Kabid Humas Polda Jabar Kombes Pol. Hendra Rochmawan menjelaskan, hingga saat ini program MBG telah menjangkau 19 ibu hamil, 52 ibu menyusui, dan 124 anak balita yang tersebar di berbagai wilayah binaan Posyandu.
“Program ini menjadi bentuk nyata kepedulian pemerintah dan Polri terhadap peningkatan gizi masyarakat serta langkah strategis menekan angka stunting di Jawa Barat,” ujar Hendra, Senin (13/10/2025).
Lebih dari sekadar pemberian makanan, program MBG juga memberikan edukasi gizi seimbang dan pola makan sehat, agar masyarakat memahami pentingnya asupan bergizi bagi tumbuh kembang anak.
Ucapan Terima Kasih dari Warga: ‘Kami Merasa Diperhatikan’
Rasa syukur pun datang dari para penerima manfaat. Seorang Ketua Posyandu di Bandung mengaku sangat terbantu dengan kehadiran program ini.
“Kami berterima kasih kepada Polda Jabar dan pemerintah atas program Makan Bergizi Gratis. Makanan sehat yang dibagikan sangat membantu keluarga kami, terutama bagi ibu hamil dan anak-anak.

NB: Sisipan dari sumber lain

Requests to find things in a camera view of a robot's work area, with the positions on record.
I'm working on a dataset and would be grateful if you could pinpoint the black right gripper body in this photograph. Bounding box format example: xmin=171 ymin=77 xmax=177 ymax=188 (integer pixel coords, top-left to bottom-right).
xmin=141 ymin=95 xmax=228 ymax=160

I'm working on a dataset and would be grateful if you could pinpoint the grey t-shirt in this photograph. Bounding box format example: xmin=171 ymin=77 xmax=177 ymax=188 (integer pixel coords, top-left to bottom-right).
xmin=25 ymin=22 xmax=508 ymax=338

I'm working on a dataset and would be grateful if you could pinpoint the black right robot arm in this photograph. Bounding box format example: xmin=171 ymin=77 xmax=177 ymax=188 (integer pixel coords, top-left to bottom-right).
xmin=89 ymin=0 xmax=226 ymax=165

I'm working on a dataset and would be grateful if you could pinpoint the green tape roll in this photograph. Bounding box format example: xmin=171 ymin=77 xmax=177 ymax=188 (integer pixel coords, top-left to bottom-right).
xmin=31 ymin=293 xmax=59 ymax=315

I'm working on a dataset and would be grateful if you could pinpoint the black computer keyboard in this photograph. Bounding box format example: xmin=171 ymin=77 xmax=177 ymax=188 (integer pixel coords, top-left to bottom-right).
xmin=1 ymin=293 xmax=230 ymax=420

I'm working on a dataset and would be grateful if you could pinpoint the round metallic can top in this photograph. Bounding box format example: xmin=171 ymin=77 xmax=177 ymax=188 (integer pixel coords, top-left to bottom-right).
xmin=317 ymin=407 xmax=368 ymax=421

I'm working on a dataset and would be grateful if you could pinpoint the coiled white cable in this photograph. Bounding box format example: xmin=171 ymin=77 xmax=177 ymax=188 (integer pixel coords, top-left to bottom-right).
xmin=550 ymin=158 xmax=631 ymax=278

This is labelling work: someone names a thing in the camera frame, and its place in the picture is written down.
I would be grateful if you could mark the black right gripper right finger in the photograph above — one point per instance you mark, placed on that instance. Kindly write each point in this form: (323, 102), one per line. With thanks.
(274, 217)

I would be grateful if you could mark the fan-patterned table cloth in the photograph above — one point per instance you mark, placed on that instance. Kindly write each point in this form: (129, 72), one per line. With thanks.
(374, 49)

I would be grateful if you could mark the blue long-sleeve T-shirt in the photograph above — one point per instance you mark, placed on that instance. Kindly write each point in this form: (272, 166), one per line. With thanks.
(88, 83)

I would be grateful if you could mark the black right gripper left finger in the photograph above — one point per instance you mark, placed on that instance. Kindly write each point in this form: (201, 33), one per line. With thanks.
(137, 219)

Ini cara nyata mencegah stunting sejak dini,” ujarnya.
Menurutnya, masyarakat kini lebih sadar akan pentingnya gizi seimbang dan peran keluarga dalam menjaga kesehatan anak.
Sinergi Pemerintah dan Polri untuk Generasi Emas Jawa Barat
Menanggapi antusiasme warga, Kombes Pol. Hendra Rochmawan menegaskan bahwa MBG merupakan bukti nyata sinergi antara pemerintah dan kepolisian dalam memperjuangkan kesejahteraan masyarakat.
“Program ini bukan sekadar kegiatan sosial, tapi bagian dari upaya preventif untuk menciptakan generasi Jawa Barat yang sehat, cerdas, dan bebas stunting,” jelasnya.
Polda Jabar berkomitmen memperluas jangkauan program agar semakin banyak keluarga yang merasakan manfaatnya. Dengan dukungan masyarakat, Hendra optimistis MBG dapat menjadi langkah konkret dalam mewujudkan Jawa Barat yang sehat, kuat, dan berdaya saing.